_PROBLEM REQUIREMENTS_: Word for word, please restate the lines from the beginning of the data through the line in which "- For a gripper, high" appears.

------

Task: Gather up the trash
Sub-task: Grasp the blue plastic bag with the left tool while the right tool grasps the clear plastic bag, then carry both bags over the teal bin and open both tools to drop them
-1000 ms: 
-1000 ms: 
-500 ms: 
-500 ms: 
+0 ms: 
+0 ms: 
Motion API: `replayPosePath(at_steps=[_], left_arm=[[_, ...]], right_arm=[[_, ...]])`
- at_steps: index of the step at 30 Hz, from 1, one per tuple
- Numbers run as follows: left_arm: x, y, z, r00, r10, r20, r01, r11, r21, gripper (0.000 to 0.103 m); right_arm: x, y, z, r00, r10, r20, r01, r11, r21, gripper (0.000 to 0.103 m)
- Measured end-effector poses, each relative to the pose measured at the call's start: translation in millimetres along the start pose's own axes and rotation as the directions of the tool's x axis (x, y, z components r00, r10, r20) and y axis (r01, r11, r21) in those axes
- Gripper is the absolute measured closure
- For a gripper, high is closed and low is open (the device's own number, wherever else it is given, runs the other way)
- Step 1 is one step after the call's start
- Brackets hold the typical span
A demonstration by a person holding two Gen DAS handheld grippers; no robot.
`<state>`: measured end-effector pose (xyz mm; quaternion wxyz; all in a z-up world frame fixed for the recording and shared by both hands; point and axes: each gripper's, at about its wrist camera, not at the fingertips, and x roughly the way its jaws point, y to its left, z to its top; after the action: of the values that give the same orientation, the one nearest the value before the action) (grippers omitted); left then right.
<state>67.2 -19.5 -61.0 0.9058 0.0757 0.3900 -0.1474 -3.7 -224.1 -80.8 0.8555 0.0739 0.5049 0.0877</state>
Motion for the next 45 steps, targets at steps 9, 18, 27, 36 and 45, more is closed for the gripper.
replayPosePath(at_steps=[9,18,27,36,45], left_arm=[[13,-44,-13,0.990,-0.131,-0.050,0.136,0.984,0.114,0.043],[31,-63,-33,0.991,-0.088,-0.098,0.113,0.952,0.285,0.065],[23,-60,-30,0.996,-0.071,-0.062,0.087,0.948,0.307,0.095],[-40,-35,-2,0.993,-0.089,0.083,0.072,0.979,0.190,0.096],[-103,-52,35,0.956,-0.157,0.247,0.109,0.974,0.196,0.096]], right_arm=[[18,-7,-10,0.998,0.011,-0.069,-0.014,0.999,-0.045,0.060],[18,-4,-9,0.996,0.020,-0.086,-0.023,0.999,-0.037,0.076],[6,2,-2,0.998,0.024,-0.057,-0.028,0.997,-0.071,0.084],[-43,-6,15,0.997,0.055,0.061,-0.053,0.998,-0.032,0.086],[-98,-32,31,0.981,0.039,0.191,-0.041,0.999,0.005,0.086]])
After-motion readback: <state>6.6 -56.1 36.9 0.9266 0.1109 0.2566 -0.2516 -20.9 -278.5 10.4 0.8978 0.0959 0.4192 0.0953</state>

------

_TASK RESPONSE_:
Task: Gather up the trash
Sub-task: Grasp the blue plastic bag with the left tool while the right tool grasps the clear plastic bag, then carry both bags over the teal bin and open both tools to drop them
-1000 ms: 
-1000 ms: 
-500 ms: 
-500 ms: 
+0 ms: 
+0 ms: 
Motion API: `replayPosePath(at_steps=[_], left_arm=[[_, ...]], right_arm=[[_, ...]])`
- at_steps: index of the step at 30 Hz, from 1, one per tuple
- Numbers run as follows: left_arm: x, y, z, r00, r10, r20, r01, r11, r21, gripper (0.000 to 0.103 m); right_arm: x, y, z, r00, r10, r20, r01, r11, r21, gripper (0.000 to 0.103 m)
- Measured end-effector poses, each relative to the pose measured at the call's start: translation in millimetres along the start pose's own axes and rotation as the directions of the tool's x axis (x, y, z components r00, r10, r20) and y axis (r01, r11, r21) in those axes
- Gripper is the absolute measured closure
- For a gripper, high is closed and low is open (the device's own number, wherever else it is given, runs the other way)

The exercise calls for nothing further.